(Work required)
Your result should be every line of the records below that contains the word "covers".
Data supplied below:
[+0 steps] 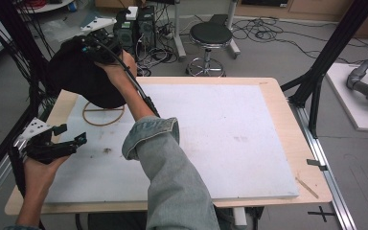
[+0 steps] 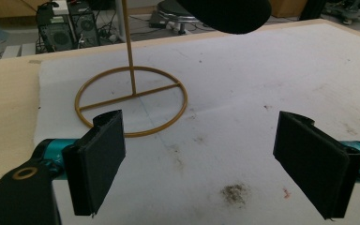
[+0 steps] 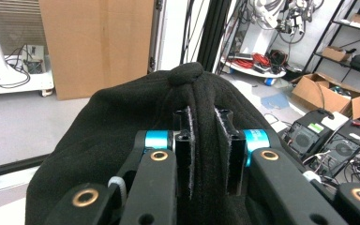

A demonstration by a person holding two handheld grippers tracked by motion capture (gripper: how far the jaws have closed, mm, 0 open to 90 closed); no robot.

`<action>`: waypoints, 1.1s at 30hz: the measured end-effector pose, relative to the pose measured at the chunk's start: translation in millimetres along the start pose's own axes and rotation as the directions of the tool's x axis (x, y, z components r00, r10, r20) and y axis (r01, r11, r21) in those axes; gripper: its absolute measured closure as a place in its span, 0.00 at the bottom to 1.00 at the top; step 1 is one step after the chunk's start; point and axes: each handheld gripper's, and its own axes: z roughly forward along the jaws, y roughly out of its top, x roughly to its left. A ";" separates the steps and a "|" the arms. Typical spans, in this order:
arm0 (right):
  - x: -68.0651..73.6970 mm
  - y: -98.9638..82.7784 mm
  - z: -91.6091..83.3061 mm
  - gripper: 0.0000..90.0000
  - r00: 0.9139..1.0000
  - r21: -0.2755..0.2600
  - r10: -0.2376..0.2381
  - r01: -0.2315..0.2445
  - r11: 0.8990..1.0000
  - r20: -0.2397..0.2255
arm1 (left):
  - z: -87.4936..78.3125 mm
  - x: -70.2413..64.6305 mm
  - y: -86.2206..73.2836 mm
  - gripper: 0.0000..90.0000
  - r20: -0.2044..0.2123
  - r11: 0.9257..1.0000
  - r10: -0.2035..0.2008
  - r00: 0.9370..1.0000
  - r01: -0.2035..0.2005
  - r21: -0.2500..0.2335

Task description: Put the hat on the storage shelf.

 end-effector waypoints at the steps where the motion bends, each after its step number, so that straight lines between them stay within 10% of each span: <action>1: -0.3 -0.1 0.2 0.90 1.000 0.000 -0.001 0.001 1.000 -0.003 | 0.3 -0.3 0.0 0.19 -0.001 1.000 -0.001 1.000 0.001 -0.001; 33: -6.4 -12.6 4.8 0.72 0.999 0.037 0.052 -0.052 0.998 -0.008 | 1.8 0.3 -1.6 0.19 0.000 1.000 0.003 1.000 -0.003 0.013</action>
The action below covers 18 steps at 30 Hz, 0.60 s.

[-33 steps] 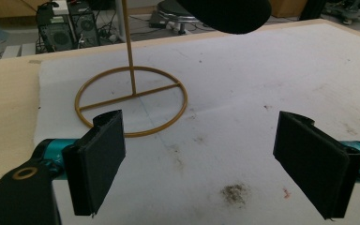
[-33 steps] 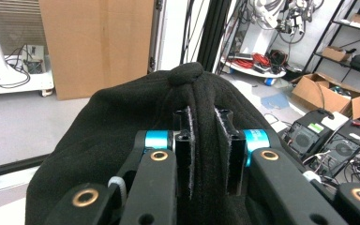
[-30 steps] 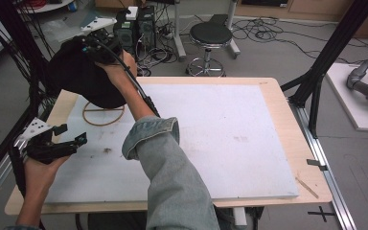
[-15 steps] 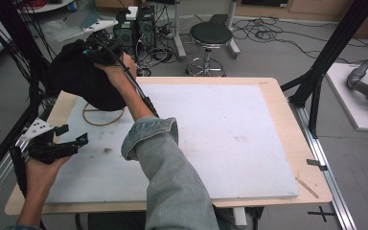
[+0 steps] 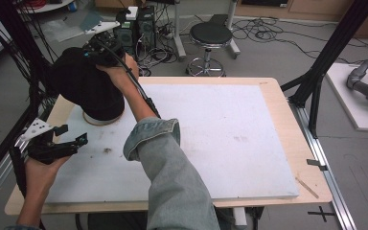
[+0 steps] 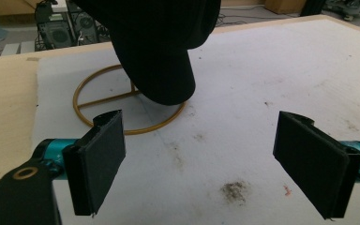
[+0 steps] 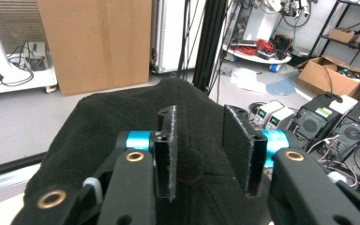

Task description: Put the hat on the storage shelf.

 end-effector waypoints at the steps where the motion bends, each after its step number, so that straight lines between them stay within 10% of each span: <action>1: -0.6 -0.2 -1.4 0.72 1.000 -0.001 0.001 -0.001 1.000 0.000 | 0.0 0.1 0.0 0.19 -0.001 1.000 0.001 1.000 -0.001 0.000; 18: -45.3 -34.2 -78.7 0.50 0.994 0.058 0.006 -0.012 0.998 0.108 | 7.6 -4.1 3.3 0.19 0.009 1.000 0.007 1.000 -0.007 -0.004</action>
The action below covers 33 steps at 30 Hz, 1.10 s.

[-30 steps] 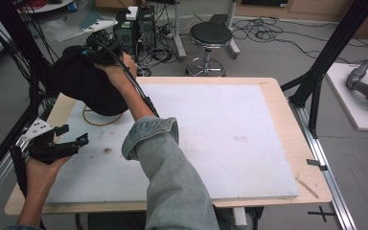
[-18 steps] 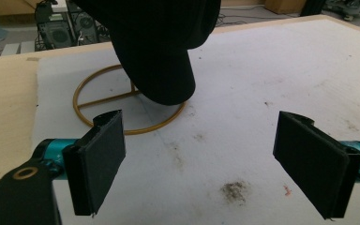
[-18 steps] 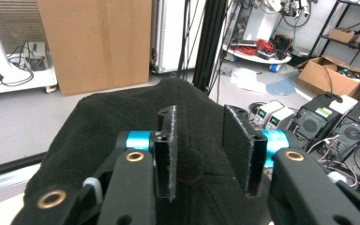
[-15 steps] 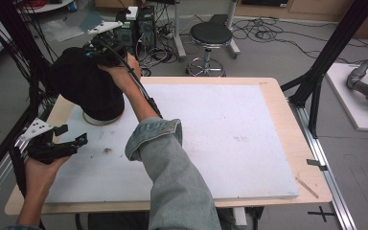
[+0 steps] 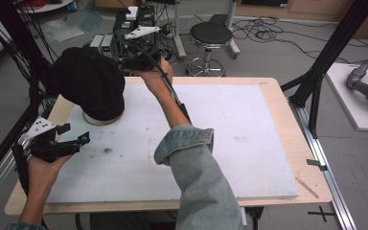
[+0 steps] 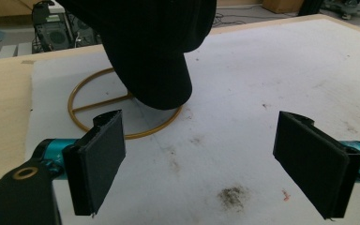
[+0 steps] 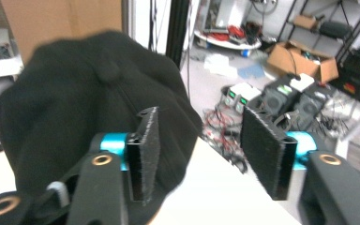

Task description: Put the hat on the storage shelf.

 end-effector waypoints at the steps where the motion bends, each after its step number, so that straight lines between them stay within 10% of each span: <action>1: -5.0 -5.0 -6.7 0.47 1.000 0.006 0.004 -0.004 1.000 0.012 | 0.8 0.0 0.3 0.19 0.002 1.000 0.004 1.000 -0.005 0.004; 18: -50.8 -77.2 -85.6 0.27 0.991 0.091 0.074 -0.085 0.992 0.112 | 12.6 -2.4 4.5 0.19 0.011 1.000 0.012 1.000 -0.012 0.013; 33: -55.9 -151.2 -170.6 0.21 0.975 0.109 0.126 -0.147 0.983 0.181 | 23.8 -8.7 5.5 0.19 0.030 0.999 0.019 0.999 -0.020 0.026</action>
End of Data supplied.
(Written solution)
The action below covers 18 steps at 30 Hz, 0.60 s.
The action below covers 33 steps at 30 Hz, 1.10 s.

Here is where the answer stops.